## WHAT IS EXPECTED
Write the listing out once more, with every line exactly as it stands.

### DATA SHOWN ###

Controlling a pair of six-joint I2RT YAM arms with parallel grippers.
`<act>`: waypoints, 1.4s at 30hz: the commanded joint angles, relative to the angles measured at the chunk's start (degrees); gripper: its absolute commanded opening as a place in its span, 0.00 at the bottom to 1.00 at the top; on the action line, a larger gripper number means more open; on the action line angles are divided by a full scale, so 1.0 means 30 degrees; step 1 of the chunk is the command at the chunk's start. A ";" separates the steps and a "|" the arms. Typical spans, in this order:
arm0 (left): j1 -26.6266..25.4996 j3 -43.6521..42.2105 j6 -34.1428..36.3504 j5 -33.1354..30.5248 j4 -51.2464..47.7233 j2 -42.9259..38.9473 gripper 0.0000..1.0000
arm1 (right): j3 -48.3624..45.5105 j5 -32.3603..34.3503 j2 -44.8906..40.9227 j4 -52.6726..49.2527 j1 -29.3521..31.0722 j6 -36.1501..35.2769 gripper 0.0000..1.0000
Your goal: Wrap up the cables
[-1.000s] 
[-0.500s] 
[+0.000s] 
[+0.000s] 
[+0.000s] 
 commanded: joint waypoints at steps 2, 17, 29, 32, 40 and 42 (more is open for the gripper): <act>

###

## OUTPUT BELOW
Controlling a pair of six-joint I2RT YAM arms with parallel grippers.
`<act>`: waypoints, 1.4s at 30hz: the commanded joint angles, relative to the angles measured at the chunk's start (degrees); gripper: its absolute commanded opening as a place in its span, 0.00 at the bottom to 1.00 at the top; on the action line, a larger gripper number means more open; on the action line angles are divided by a full scale, so 1.0 means 30 degrees; step 1 of the chunk is the command at the chunk's start. A ";" separates the steps and a "|" the arms. Typical spans, in this order:
arm0 (left): j1 -26.6266..25.4996 j3 -43.6521..42.2105 j6 -34.1428..36.3504 j5 -33.1354..30.5248 j4 -51.2464..47.7233 j2 -42.9259..38.9473 gripper 0.0000..1.0000
arm1 (right): j3 -48.3624..45.5105 j5 -32.3603..34.3503 j2 -44.8906..40.9227 j4 -52.6726..49.2527 j1 -29.3521..31.0722 j6 -36.1501..35.2769 gripper 0.0000..1.0000
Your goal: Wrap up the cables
[-1.000s] 
[-0.500s] 
[+0.000s] 
[+0.000s] 
[+0.000s] 
 commanded: joint waypoints at steps 2, 17, 29, 32, 40 and 42 (more is open for the gripper): <act>

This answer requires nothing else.